### WORK INSTRUCTIONS
Gather every line of the entries that includes the word "light".

__________________________________________________

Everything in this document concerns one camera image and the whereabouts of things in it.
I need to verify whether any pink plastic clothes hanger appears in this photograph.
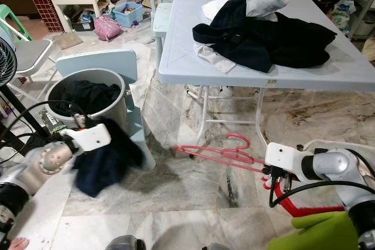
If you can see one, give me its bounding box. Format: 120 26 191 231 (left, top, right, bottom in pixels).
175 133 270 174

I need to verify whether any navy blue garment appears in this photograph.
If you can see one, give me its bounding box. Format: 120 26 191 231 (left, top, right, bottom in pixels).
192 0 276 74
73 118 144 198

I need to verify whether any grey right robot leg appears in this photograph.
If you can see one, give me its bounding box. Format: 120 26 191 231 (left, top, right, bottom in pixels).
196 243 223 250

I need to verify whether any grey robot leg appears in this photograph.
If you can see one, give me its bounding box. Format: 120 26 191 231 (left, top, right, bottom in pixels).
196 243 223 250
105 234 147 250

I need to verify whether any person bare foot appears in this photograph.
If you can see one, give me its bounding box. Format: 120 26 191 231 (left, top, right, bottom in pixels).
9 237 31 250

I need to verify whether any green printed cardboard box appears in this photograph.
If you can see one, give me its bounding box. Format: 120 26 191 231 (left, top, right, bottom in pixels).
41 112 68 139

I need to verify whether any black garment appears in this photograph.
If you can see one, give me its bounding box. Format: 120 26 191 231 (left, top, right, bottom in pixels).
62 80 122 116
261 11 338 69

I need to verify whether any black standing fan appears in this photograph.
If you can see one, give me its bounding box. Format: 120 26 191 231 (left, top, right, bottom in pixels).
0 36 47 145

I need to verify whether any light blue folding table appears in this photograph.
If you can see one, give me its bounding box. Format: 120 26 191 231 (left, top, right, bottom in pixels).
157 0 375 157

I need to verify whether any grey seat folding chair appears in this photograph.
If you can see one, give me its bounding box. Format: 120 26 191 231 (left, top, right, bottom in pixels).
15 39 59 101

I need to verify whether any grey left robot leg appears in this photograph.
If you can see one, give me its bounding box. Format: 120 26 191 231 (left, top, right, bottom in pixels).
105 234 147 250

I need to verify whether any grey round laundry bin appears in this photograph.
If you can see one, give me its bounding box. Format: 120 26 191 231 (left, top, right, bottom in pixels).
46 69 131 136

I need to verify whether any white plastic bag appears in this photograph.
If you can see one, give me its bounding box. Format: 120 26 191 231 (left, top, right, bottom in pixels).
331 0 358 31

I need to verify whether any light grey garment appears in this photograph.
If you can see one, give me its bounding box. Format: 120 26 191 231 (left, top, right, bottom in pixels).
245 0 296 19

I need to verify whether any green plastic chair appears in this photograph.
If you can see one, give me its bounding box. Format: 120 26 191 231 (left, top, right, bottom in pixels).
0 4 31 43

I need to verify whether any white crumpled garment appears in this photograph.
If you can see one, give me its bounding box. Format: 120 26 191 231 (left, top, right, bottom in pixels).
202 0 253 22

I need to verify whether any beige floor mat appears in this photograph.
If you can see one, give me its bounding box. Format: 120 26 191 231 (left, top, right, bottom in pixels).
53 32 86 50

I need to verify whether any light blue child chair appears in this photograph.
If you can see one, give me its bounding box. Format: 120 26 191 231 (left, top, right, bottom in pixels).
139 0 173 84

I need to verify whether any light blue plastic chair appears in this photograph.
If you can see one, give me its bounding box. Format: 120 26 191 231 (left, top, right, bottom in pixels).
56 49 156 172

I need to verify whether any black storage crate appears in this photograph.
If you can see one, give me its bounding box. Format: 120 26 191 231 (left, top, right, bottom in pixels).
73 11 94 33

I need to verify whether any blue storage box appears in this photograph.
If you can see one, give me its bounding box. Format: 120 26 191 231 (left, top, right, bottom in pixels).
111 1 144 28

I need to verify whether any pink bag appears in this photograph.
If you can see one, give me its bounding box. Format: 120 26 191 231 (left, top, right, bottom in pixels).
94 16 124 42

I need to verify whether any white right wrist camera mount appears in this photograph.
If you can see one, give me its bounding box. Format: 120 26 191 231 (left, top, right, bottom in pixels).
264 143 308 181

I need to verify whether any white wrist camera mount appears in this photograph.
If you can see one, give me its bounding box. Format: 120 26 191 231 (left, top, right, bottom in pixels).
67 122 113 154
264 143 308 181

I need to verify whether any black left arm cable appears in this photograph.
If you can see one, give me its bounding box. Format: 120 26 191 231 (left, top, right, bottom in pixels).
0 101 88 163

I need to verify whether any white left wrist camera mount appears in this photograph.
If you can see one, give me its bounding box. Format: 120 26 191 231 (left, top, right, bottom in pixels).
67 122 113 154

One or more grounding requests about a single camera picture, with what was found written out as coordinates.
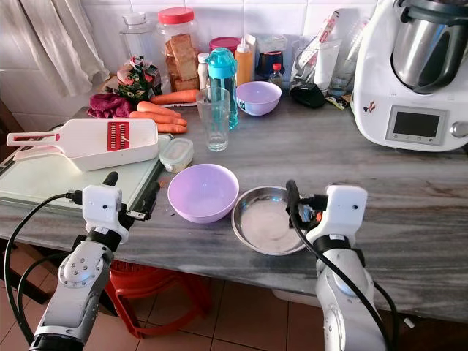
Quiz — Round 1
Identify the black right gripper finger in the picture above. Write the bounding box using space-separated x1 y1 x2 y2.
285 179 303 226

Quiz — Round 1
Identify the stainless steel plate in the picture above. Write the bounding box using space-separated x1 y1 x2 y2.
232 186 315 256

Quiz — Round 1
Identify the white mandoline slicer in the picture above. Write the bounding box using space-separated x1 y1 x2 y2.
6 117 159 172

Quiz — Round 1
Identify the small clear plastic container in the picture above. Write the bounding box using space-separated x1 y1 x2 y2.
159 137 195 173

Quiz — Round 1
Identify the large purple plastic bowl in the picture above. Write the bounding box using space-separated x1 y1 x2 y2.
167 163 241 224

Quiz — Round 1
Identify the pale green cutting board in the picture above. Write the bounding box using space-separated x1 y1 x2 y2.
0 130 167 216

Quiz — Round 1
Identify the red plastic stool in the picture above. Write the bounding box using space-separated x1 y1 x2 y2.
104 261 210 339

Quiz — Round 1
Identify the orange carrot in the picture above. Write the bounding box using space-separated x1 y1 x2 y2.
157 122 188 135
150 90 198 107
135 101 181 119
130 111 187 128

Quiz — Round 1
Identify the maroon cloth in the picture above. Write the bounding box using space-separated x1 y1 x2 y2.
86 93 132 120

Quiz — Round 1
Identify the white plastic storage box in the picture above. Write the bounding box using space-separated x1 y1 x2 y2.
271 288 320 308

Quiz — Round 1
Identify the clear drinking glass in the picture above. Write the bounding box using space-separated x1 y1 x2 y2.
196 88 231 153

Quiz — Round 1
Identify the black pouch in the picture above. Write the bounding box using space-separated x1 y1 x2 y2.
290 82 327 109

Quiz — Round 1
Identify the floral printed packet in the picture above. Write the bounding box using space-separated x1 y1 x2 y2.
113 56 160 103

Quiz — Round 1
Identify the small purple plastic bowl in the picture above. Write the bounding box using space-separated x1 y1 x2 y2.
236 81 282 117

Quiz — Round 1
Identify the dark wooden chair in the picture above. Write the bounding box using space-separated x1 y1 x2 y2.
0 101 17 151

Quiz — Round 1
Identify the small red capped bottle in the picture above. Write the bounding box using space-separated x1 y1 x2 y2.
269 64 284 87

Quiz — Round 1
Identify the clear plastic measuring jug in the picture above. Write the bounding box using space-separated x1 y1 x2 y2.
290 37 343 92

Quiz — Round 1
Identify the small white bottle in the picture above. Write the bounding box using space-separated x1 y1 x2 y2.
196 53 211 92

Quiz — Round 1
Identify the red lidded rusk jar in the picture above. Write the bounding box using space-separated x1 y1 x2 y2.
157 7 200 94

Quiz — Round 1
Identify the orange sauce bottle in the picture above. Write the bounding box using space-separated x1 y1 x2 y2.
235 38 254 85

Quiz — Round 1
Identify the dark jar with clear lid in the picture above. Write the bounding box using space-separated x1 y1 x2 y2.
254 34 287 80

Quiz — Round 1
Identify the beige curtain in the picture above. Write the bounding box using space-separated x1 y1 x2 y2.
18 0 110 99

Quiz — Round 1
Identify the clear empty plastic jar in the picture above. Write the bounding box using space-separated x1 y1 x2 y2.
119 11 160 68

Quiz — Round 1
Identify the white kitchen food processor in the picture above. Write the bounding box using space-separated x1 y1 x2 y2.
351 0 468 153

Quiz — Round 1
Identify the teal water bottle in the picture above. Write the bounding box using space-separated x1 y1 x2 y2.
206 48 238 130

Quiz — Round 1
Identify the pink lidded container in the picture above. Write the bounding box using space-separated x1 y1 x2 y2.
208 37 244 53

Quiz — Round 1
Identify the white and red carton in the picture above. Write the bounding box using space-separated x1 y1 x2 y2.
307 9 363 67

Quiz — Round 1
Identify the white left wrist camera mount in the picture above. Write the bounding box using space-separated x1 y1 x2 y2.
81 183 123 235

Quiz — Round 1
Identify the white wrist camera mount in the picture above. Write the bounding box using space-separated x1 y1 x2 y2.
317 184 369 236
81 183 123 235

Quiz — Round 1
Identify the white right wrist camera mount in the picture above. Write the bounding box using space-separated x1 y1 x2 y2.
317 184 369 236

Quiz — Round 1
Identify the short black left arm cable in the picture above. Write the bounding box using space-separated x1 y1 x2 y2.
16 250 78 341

__________________________________________________

### WRITTEN RESPONSE
I need to verify whether any light blue folding table appears in this photograph.
I need to verify whether any light grey garment appears in this photograph.
I need to verify whether any light blue child chair appears in this photograph.
I need to verify whether any light blue plastic chair appears in this photograph.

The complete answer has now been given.